- [Problem to work on]: Nothing should be output except the lines from the top of the material below through the line that contains "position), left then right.", each exactly as written.

- [Records shown]:
————————

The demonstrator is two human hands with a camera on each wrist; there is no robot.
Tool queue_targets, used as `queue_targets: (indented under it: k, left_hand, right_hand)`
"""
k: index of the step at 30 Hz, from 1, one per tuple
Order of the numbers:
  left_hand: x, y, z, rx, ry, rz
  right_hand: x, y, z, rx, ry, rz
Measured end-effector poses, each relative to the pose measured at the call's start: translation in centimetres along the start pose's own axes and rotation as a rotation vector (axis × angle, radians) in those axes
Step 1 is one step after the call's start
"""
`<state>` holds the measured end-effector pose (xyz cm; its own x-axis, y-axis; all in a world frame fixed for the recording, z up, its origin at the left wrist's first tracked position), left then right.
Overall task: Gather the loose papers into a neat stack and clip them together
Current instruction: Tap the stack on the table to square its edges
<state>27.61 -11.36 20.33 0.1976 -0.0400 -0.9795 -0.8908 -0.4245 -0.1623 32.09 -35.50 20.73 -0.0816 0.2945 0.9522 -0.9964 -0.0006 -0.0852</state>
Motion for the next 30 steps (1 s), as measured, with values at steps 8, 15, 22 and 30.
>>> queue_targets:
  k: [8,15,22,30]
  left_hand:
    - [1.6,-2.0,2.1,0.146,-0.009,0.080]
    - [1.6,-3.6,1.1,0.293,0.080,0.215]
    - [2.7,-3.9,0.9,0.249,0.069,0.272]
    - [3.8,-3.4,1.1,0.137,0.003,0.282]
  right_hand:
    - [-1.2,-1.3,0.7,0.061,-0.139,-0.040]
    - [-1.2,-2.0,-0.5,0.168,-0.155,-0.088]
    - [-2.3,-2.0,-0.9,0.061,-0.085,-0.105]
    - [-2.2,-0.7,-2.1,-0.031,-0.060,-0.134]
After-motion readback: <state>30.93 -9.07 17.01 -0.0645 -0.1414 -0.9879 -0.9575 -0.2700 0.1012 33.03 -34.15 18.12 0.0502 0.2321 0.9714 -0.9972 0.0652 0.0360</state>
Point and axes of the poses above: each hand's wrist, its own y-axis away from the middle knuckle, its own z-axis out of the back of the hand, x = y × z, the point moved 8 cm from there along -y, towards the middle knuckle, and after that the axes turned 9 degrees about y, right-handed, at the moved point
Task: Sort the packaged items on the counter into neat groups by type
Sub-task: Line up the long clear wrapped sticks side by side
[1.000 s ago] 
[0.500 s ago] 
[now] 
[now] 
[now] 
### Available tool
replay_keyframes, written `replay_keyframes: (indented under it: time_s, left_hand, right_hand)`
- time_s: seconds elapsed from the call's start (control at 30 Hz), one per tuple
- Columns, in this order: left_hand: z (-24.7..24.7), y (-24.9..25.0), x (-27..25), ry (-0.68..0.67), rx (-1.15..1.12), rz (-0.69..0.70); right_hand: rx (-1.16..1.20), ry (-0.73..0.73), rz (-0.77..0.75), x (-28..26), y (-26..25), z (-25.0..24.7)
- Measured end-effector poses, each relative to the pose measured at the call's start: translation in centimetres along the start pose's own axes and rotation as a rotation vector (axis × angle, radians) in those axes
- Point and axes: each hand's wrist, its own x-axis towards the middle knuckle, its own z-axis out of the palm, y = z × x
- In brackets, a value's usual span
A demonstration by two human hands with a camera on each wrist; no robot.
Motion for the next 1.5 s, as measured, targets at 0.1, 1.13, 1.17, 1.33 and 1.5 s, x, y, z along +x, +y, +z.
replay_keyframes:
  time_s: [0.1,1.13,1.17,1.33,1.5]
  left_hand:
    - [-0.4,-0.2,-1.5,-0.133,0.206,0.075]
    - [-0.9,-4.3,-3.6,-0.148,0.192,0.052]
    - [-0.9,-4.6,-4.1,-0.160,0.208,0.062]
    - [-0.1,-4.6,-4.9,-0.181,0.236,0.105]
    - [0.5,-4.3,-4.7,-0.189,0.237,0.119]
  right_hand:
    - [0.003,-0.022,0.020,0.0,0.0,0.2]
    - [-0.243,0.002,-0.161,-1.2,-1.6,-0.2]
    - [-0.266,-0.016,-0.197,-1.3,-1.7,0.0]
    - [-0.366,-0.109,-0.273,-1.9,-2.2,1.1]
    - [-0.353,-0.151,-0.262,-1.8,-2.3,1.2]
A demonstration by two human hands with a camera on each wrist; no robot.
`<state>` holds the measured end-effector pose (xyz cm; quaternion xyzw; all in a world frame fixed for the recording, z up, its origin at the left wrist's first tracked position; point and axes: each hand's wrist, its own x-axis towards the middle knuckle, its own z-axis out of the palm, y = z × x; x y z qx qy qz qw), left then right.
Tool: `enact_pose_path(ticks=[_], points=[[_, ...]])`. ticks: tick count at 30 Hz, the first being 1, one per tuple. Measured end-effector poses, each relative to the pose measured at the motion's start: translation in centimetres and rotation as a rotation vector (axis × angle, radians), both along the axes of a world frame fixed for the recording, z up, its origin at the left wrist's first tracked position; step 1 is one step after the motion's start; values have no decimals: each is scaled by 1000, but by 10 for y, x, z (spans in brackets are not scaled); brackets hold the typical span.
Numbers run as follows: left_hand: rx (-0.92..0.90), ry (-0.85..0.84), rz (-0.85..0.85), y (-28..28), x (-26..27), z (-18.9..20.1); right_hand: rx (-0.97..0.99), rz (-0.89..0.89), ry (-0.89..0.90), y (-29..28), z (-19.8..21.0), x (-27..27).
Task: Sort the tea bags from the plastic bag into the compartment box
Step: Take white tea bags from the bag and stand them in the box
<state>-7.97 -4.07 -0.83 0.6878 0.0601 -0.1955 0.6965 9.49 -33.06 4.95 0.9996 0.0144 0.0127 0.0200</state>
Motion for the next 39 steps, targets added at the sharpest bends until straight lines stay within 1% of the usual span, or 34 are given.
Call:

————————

- [Task response]:
The demonstrator is two human hands with a camera on each wrist; there is no robot.
Tool queue_targets, used as `queue_targets: (indented under it: k, left_hand, right_hand)`
"""
k: index of the step at 30 Hz, from 1, one per tuple
Order of the numbers:
  left_hand: x, y, z, rx, ry, rz
  right_hand: x, y, z, rx, ry, rz
Measured end-effector poses, each relative to the pose measured at the call's start: translation in centimetres along the start pose's own axes and rotation as a rotation vector (axis × angle, radians) in those axes
Step 1 is one step after the call's start
"""
`<state>` holds the measured end-effector pose (xyz cm; its own x-axis, y-axis; all in a world frame fixed for the recording, z up, its origin at the left wrist's first tracked position), left then right.

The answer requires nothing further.